> [Instructions for the task] Below are the entries. Transcribe exactly the lines from the one with "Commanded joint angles" through the one with "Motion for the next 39", ends included, and leave out all others.

[Records drawn from a dataset]
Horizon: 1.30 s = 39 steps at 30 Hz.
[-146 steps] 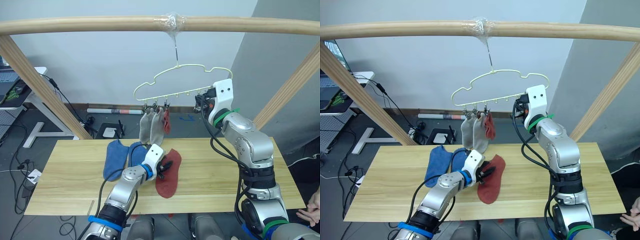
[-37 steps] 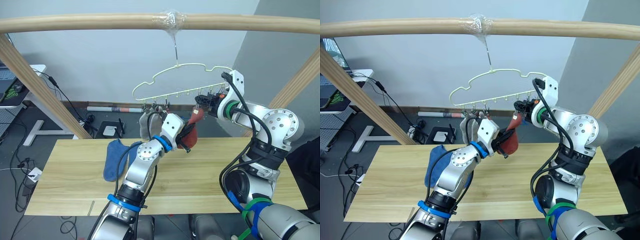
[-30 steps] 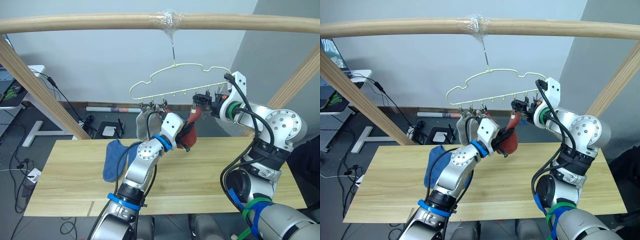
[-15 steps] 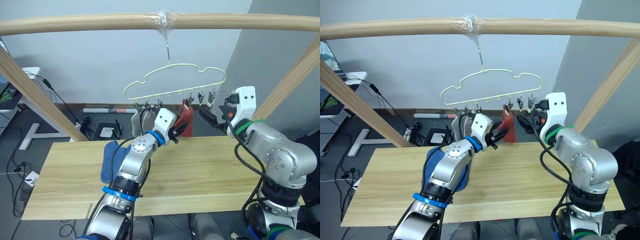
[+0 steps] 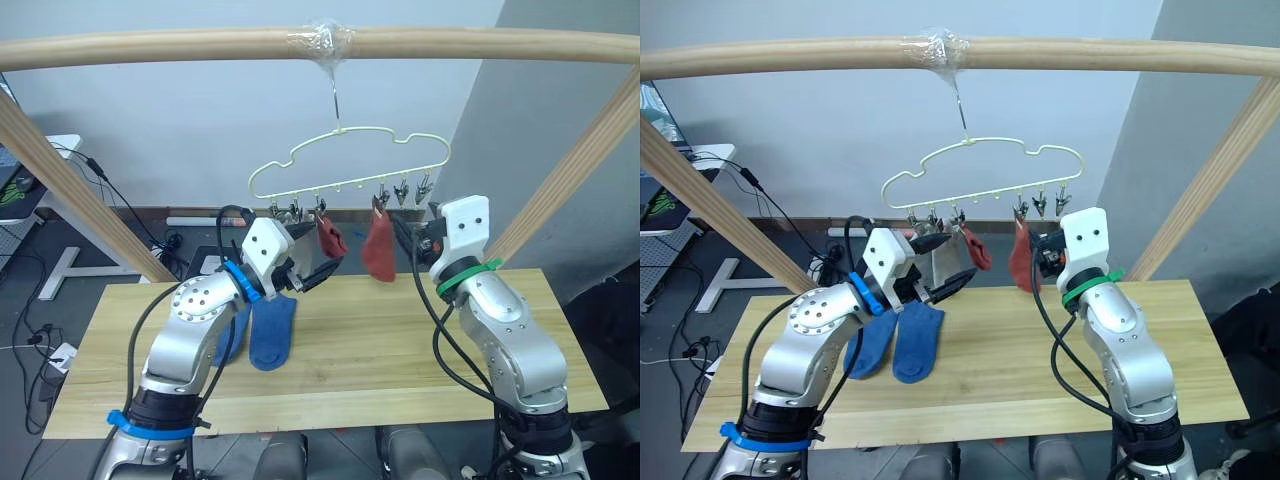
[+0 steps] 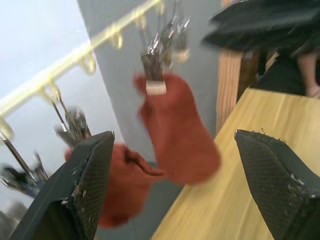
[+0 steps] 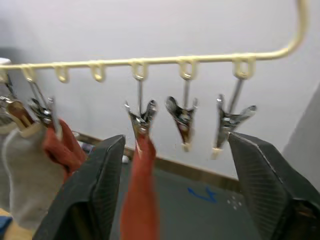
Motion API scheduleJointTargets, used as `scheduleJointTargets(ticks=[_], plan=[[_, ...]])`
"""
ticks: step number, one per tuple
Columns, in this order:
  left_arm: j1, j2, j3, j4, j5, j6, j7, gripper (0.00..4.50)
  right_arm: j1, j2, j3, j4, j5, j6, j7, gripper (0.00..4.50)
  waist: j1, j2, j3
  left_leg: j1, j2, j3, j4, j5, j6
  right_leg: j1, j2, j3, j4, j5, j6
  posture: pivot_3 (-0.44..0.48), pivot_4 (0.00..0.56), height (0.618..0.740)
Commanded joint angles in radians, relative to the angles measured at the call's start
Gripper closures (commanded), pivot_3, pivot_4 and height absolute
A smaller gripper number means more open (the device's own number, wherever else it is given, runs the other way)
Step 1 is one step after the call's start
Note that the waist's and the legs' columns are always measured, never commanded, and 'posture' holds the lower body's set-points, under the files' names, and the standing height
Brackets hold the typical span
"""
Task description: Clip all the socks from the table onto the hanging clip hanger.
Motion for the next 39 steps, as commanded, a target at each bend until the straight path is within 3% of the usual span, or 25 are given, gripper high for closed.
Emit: scheduleJointTargets(ticks=[1, 3, 9, 13, 39], plan=[[0.040, 0.028, 0.028, -0.088, -0.043, 0.031, -0.004, 0.52, 0.004, 0.031, -0.002, 0.009, -0.030, -0.057, -0.028, 1.77, 0.000, 0.000, 0.000, 0.000, 0.000, 0.000, 0.000, 0.000, 0.000, 0.000, 0.000, 0.000, 0.000, 0.000, -0.001, 0.036, 0.189, 0.740], [0.047, 0.036, 0.040, -0.106, -0.054, 0.041, 0.005, 0.52, -0.005, 0.044, 0.003, 0.026, -0.045, -0.068, -0.035, 2.38, 0.000, 0.000, 0.000, 0.000, 0.000, 0.000, 0.000, 0.000, 0.000, 0.000, 0.000, 0.000, 0.000, 0.000, -0.001, 0.036, 0.189, 0.740], [0.027, 0.032, 0.040, -0.120, -0.066, 0.058, 0.028, 0.52, -0.014, 0.071, -0.002, 0.067, -0.062, -0.096, -0.033, 2.38, 0.003, 0.000, 0.000, 0.001, 0.000, 0.000, 0.000, 0.000, 0.000, 0.000, 0.000, 0.000, 0.002, 0.000, -0.001, 0.055, 0.185, 0.740], [0.024, 0.032, 0.041, -0.131, -0.075, 0.062, 0.036, 0.52, -0.018, 0.079, -0.002, 0.080, -0.071, -0.103, -0.030, 3.28, 0.004, 0.000, 0.000, 0.001, 0.000, 0.000, 0.000, 0.000, 0.000, -0.001, 0.000, 0.000, 0.003, 0.000, -0.002, 0.061, 0.184, 0.740], [-0.014, 0.038, 0.051, -0.195, -0.125, 0.118, 0.079, 0.52, -0.193, 0.133, -0.044, 0.391, -0.128, -0.175, -0.069, 3.28, 0.018, 0.000, 0.000, 0.001, 0.000, 0.000, 0.001, 0.000, 0.000, -0.001, 0.000, 0.000, 0.006, 0.000, -0.002, 0.092, 0.174, 0.740]])
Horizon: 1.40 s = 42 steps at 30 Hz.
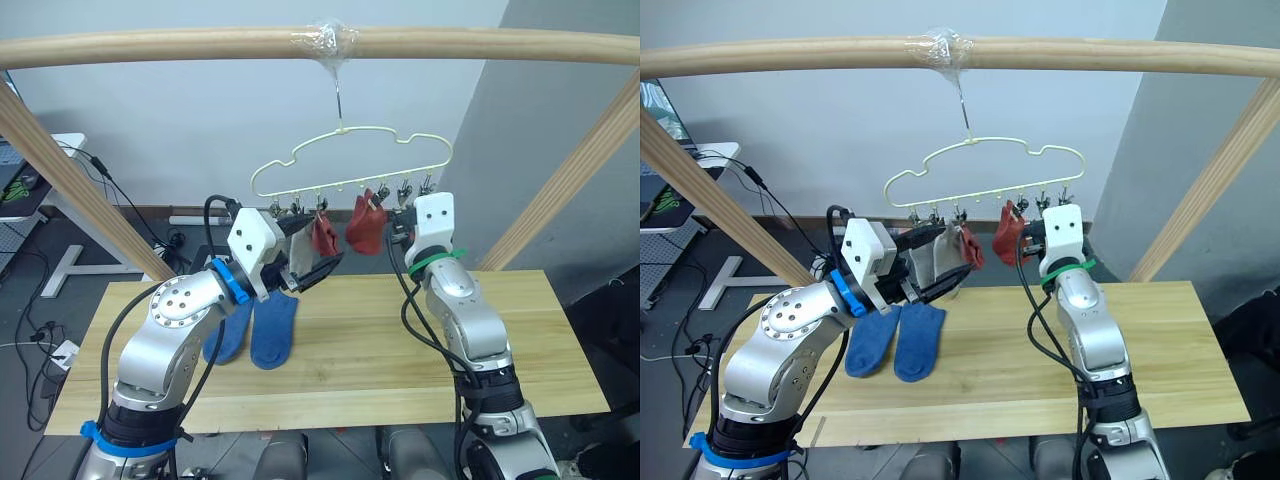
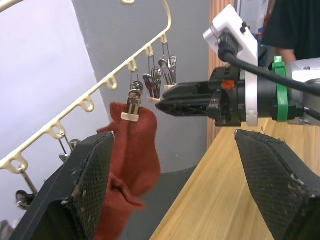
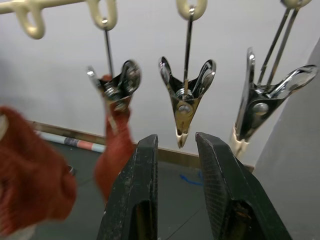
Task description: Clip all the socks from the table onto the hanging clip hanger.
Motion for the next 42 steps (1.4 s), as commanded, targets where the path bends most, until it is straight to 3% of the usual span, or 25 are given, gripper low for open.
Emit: scheduleJointTargets(ticks=[1, 42], plan=[[-0.019, 0.006, 0.016, -0.042, -0.018, -0.002, 0.006, 0.52, -0.054, 0.010, -0.018, 0.005, -0.005, -0.042, -0.012, 3.28, 0.000, 0.000, 0.000, 0.000, 0.000, 0.000, 0.000, 0.000, 0.000, 0.000, 0.000, 0.000, 0.000, 0.000, 0.000, 0.092, 0.174, 0.740], [-0.063, -0.007, 0.021, -0.073, -0.078, 0.046, 0.053, 0.52, -0.111, 0.028, -0.014, -0.022, -0.020, -0.048, -0.010, 3.28, 0.000, 0.000, 0.000, -0.001, 0.000, 0.001, 0.000, 0.000, 0.000, -0.004, 0.000, 0.001, 0.004, 0.000, 0.000, 0.090, 0.192, 0.740]])
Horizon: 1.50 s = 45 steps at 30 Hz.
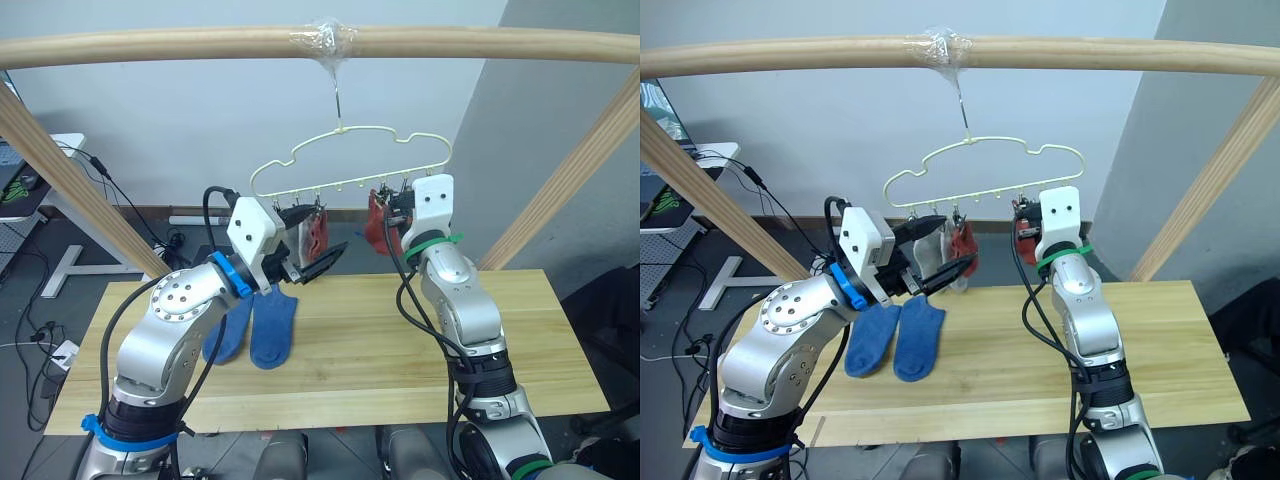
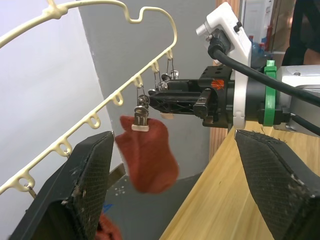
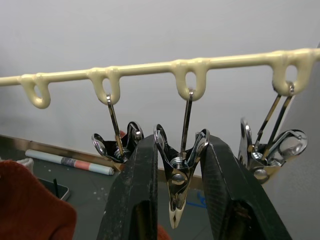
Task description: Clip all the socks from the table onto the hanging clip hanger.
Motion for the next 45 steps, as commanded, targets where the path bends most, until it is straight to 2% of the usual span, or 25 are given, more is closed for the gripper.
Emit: scheduleJointTargets(ticks=[1, 16, 19, 24, 34, 37, 39, 45], plan=[[-0.027, -0.006, 0.022, -0.045, -0.030, 0.003, 0.010, 0.52, -0.031, 0.003, 0.001, -0.054, -0.009, -0.009, -0.004, 3.28, 0.000, 0.000, 0.000, 0.000, 0.000, 0.000, 0.000, 0.000, 0.000, 0.000, 0.000, 0.000, 0.000, 0.000, 0.000, 0.090, 0.192, 0.740], [-0.024, -0.004, 0.019, -0.049, -0.038, 0.007, 0.013, 0.52, -0.013, 0.001, 0.002, -0.052, -0.006, 0.018, -0.001, 3.28, 0.000, 0.000, 0.000, 0.000, 0.000, 0.000, 0.000, 0.000, 0.000, 0.000, 0.000, 0.000, 0.000, 0.000, 0.000, 0.090, 0.196, 0.740], [-0.021, -0.005, 0.017, -0.047, -0.033, 0.005, 0.015, 0.52, -0.013, 0.003, 0.000, -0.051, -0.003, 0.024, -0.003, 2.74, 0.000, 0.000, 0.000, 0.000, 0.000, 0.000, 0.000, 0.000, 0.000, 0.000, 0.000, 0.000, 0.000, 0.000, 0.000, 0.090, 0.196, 0.740], [-0.017, -0.002, 0.017, -0.054, -0.037, 0.007, 0.018, 0.52, -0.015, 0.005, 0.001, -0.053, -0.005, 0.027, -0.005, 1.06, 0.000, 0.000, 0.000, 0.000, 0.000, 0.000, 0.000, 0.000, 0.000, 0.000, 0.000, 0.000, 0.000, 0.000, 0.000, 0.092, 0.198, 0.740], [-0.022, -0.001, 0.014, -0.051, -0.036, 0.006, 0.021, 0.52, -0.022, 0.017, -0.007, -0.047, 0.003, 0.020, -0.008, 1.06, 0.000, 0.000, 0.000, 0.000, 0.000, 0.000, 0.000, 0.000, 0.000, 0.000, 0.000, 0.000, 0.000, 0.000, 0.000, 0.092, 0.198, 0.740], [-0.023, -0.001, 0.014, -0.052, -0.037, 0.006, 0.021, 0.52, -0.023, 0.019, -0.004, -0.050, 0.000, 0.022, -0.009, 1.65, 0.000, 0.000, 0.000, 0.000, 0.000, 0.000, 0.000, 0.000, 0.000, 0.000, 0.000, 0.000, 0.000, 0.000, 0.000, 0.093, 0.197, 0.740], [-0.023, -0.001, 0.015, -0.051, -0.036, 0.005, 0.021, 0.52, -0.025, 0.019, -0.002, -0.048, -0.002, 0.022, -0.008, 2.24, 0.000, 0.000, 0.000, 0.000, 0.000, 0.000, 0.000, 0.000, 0.000, 0.000, 0.000, 0.000, 0.000, 0.000, 0.000, 0.093, 0.197, 0.740], [-0.018, -0.003, 0.012, -0.058, -0.037, 0.006, 0.024, 0.52, -0.031, 0.018, -0.002, -0.041, -0.004, 0.018, -0.009, 2.24, 0.000, 0.000, 0.000, 0.000, 0.000, 0.000, 0.000, 0.000, 0.000, 0.000, 0.000, 0.000, 0.000, 0.000, 0.000, 0.094, 0.194, 0.740]])
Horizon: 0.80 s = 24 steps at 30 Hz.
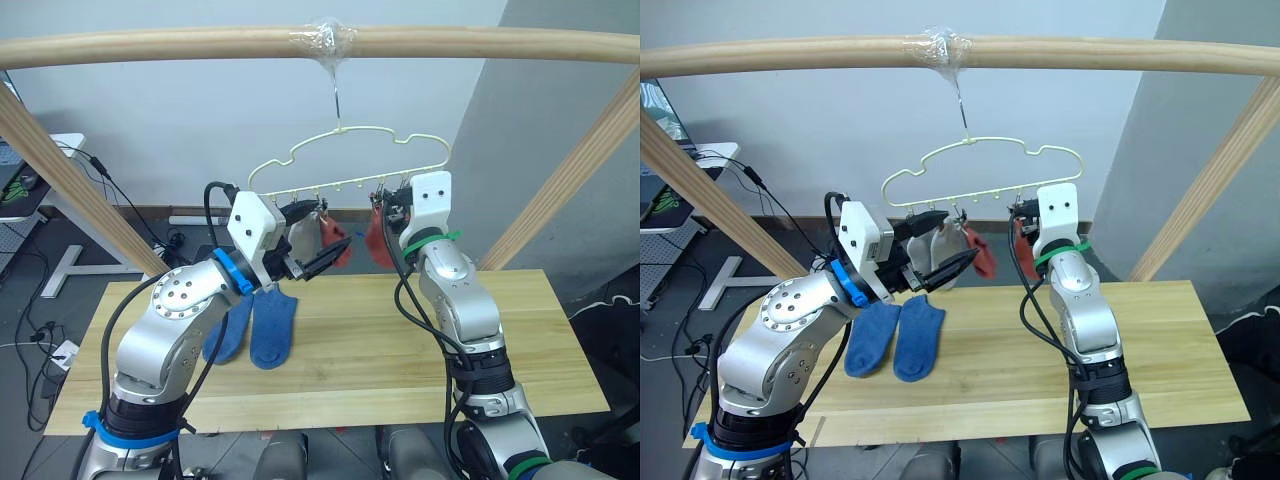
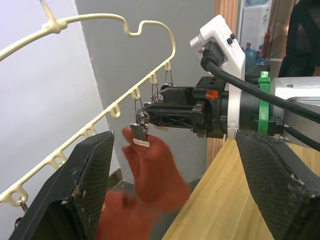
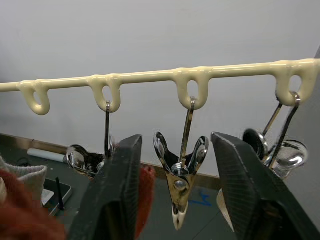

> [Exercise solution]
Commanded joint angles in radians, relative to the angles measured at the call's start
Gripper closures (commanded), pivot_3, pivot_4 and height absolute
A smaller gripper number means more open (the device's own number, wherever else it is given, runs the other way)
Step 1 is one step after the call's start
Note that the waist's and the legs' columns are always measured, never commanded, and 'posture' holds the lower body's set-points, under the files' names, and the standing height
Brackets hold the typical span
"""
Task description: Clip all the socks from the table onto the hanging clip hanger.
Motion for the next 39 steps, as commanded, a target at each bend until the straight path is within 3% of the usual span, or 25 are given, gripper high for closed.

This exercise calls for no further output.